To start the mount and perform operations we just need to run the below commands as we did initially.

Performance Testing: docker exec -it a05760daf8a0 fio /tmp/fio_fuse_fs.fio.
Create File: docker exec -it a05760daf8a0 touch /tmp/mount/testDocker.txt.
Write File: docker exec -it a05760daf8a0 echo "Hello from Docker" > /tmp/mount/testDocker.txt.

Note: a05760daf8a0 is the docker container Id assigned corresponding to dockerfusefs. This id can be found using the command docker ps and has to be used to stop the container if need be.

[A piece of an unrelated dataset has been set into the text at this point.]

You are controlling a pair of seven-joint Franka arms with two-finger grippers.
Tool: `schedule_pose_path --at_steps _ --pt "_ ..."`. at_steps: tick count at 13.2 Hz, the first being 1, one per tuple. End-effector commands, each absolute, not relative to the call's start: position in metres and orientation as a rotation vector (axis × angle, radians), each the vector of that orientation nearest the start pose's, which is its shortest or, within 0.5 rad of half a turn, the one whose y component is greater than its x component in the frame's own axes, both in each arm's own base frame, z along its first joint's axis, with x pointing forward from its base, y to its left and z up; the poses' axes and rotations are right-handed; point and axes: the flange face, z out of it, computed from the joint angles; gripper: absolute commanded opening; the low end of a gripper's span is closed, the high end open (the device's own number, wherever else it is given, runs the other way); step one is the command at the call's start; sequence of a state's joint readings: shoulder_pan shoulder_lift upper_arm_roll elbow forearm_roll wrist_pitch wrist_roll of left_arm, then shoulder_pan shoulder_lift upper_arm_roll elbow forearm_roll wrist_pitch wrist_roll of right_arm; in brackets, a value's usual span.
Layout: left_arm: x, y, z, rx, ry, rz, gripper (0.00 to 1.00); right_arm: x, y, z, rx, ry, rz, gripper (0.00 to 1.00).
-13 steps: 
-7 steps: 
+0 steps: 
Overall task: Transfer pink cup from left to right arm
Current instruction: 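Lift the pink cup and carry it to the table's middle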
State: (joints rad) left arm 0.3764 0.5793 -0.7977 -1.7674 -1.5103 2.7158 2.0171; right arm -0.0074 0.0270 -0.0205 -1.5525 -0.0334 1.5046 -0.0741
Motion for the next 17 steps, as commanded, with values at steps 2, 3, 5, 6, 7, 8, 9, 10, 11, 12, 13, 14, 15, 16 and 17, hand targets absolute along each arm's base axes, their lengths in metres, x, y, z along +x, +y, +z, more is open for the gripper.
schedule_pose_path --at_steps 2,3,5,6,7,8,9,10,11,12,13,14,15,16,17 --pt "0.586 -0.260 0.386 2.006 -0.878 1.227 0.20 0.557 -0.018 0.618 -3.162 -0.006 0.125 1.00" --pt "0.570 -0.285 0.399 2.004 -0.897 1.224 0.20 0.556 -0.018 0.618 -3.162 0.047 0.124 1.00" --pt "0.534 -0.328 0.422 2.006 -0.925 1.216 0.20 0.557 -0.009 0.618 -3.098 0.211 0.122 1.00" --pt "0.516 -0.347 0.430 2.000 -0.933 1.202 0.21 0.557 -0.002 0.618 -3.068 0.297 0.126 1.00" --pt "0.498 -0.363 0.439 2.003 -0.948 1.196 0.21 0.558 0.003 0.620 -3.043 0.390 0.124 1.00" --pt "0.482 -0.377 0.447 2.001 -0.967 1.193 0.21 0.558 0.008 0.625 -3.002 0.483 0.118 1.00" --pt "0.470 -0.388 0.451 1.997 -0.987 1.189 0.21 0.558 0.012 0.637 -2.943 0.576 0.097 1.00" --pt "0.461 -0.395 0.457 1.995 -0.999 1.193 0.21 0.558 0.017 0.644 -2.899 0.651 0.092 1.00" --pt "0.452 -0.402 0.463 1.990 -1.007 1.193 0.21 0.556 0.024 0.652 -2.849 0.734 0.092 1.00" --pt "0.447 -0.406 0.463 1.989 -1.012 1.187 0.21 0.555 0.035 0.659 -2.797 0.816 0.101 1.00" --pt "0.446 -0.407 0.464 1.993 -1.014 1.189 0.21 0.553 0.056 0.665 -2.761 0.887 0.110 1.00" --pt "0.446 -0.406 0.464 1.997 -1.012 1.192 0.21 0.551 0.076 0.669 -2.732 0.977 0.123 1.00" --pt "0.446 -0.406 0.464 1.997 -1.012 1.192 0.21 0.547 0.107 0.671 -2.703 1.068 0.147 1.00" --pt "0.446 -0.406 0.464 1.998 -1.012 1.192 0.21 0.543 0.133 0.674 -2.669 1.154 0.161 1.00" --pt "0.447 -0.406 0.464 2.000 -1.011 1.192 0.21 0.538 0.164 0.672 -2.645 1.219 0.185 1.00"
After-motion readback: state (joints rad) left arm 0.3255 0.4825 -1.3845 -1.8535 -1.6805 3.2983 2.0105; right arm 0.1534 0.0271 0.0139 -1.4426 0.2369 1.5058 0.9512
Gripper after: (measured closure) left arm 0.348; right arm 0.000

Container can be stopped using command docker stop a05760daf8a0.

Performance Analysis

Apart from the above-mentioned testing for correctness and accuracy of the standard POSIX interface I have also tested the file system for its bandwidth, IOPS (Input/Output Operations Per Second), and latency using Flexible IO Tester (FIO). Two types of testing patterns such as Sequential Read/Write and Random Read/Write are available in FIO for which the testing has been carried out.

Configure the fio_fuse_fs.fio file with the appropriate parameters.

The detail and definition of each parameter is defined in Benchmarking with FIO and FIO Parameters.

I have chosen to include only a few for the sake of testing.

FIO Execution

• Execute the command fio ./fio_fuse_fs.fio which will basically start the testing as per the defined configuration. • Executing this gives us the summary statistics of the read and write operations in terms of bandwidth (bw), IOPS (iops) and latency (lat).

The output of this performance testing is included in the Performance-Testing-Output.txt for reference.

Conclusion

• Fuse File system has been implemented and mounted to Google Cloud Bucket with basic file storage operations as well as directory calls handled in the Fuse python scrips.
• Docker Containerization was also implemented for effective deployment and scalability.